Work order:
Count up the lines of the data below that contain the string "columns", then give only the total.

Source data:
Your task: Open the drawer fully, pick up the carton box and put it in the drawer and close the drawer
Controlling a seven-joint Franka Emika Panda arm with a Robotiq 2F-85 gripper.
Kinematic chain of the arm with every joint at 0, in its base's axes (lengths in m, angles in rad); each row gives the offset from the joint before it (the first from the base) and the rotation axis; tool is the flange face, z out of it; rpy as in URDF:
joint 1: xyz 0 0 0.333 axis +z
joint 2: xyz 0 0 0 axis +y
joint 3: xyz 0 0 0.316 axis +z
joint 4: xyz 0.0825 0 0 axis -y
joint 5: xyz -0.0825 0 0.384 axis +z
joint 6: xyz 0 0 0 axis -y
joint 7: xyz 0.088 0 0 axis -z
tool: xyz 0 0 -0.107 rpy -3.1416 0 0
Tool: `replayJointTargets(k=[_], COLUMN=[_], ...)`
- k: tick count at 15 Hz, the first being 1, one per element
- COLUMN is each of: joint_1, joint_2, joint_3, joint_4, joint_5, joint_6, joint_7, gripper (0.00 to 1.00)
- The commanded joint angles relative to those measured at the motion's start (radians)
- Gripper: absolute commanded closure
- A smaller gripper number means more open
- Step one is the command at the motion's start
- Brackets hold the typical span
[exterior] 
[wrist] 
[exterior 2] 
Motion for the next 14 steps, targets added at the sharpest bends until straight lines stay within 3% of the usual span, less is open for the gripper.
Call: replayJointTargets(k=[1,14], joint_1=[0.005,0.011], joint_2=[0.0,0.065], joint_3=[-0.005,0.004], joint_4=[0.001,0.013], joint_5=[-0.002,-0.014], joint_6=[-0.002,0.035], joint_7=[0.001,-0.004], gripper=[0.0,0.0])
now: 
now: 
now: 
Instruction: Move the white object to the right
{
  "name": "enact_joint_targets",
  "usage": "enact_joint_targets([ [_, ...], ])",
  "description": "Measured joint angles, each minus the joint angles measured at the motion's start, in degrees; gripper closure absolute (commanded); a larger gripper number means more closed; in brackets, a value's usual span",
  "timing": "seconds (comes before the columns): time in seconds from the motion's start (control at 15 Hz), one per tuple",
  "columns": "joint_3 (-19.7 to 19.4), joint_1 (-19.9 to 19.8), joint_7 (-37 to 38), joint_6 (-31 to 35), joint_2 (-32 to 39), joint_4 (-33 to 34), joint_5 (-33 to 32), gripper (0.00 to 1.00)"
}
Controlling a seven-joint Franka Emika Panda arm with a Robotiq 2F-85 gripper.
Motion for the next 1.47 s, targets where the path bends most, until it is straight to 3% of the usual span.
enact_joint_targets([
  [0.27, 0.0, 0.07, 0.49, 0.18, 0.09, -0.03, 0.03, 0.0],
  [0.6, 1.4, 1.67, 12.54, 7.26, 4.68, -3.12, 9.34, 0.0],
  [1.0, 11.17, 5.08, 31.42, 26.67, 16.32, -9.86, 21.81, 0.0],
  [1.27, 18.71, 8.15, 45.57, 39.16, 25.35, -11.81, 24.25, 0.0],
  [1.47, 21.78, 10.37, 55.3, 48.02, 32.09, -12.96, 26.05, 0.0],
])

Solution:
2